◆ **Exercise data**:
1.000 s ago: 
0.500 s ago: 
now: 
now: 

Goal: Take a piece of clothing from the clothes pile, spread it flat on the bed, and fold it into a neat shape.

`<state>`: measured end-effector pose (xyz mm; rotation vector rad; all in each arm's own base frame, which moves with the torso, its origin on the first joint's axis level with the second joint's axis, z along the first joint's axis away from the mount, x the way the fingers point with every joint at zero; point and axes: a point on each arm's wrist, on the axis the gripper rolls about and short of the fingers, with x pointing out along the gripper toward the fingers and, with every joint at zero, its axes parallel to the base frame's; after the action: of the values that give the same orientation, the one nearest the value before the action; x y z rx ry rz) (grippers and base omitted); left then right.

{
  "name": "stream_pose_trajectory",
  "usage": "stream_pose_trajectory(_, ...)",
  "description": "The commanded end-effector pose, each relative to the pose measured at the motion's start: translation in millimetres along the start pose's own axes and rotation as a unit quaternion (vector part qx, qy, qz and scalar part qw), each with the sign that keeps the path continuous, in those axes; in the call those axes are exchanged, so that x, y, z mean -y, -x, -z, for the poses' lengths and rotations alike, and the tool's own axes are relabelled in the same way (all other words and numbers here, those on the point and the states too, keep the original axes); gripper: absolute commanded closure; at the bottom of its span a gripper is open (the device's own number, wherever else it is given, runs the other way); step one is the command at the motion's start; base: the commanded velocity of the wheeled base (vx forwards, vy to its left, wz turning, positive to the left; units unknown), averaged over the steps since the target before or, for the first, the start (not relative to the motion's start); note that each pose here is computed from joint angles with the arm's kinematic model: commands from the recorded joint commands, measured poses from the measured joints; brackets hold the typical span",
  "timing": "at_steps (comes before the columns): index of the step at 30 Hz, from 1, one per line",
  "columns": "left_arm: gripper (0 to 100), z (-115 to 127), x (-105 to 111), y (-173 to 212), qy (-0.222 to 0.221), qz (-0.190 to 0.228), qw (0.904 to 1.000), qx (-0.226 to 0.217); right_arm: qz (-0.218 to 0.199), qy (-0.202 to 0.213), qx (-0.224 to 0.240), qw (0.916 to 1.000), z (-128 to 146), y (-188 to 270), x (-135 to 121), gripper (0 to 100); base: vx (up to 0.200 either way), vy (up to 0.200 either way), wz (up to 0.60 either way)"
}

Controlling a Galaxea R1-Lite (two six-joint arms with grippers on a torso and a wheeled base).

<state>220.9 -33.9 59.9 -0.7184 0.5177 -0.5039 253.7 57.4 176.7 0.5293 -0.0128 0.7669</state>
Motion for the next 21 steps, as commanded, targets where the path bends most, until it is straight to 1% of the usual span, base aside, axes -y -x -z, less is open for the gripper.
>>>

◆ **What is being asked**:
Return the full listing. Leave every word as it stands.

◆ **Exercise result**:
1.000 s ago: 
0.500 s ago: 
now: 
now: 

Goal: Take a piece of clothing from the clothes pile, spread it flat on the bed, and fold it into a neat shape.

`<state>`: measured end-effector pose (xyz mm; rotation vector rad; all in each arm's own base frame, which moves with the torso, its origin on the first joint's axis level with the second joint's axis, z along the first joint's axis away from the mount, x the way the fingers point with every joint at zero; point and axes: a point on each arm's wrist, on the axis the gripper rolls about and short of the fingers, with x pointing out along the gripper toward the fingers and, with every joint at zero, its axes parallel to the base frame's; after the action: of the values that give the same orientation, the one nearest the value before the action; x y z rx ry rz) (grippers and base omitted); left then right.

{
  "name": "stream_pose_trajectory",
  "usage": "stream_pose_trajectory(_, ...)",
  "description": "The commanded end-effector pose, each relative to the pose measured at the motion's start: translation in millimetres along the start pose's own axes and rotation as a unit quaternion (vector part qx, qy, qz and scalar part qw), each with the sign that keeps the path continuous, in those axes; in the call those axes are exchanged, so that x, y, z mean -y, -x, -z, for the poses' lengths and rotations alike, and the tool's own axes are relabelled in the same way (all other words and numbers here, those on the point and the states too, keep the original axes); gripper: absolute commanded closure; at the bottom of its span a gripper is open (the device's own number, wherever else it is given, runs the other way); step one is the command at the motion's start; base: the commanded velocity of the wheeled base (vx forwards, vy to its left, wz turning, positive to the left; units unknown), averaged over the steps since the target before or, for the first, the start (not relative to the motion's start); note that each pose here is computed from joint angles with the arm's kinematic model: commands from the recorded joint commands, measured poses from the measured joints; brackets hold the typical span",
  "timing": "at_steps (comes before the columns): index of the step at 30 Hz, from 1, one per line",
  "columns": "left_arm: gripper (0 to 100), z (-115 to 127), x (-105 to 111), y (-173 to 212), qy (-0.222 to 0.221), qz (-0.190 to 0.228), qw (0.904 to 1.000), qx (-0.226 to 0.217); right_arm: qz (-0.218 to 0.199), qy (-0.202 to 0.213), qx (-0.224 to 0.240), qw (0.916 to 1.000), z (-128 to 146), y (-188 to 270), x (-135 to 121), gripper (0 to 100); base: vx (up to 0.200 either way), vy (up to 0.200 either way), wz (up to 0.60 either way)"
}

Controlling a Galaxea R1-Lite (two six-joint arms with grippers on a torso and a wheeled base).

<state>220.9 -33.9 59.9 -0.7184 0.5177 -0.5039 253.7 57.4 176.7 0.5293 -0.0128 0.7669</state>
Motion for the next 21 steps, as commanded, targets where the path bends most, until it is straight to 1% of the usual span, base aside, axes -y -x -z, less is open for the gripper.
>>>

With this, the answer is finished.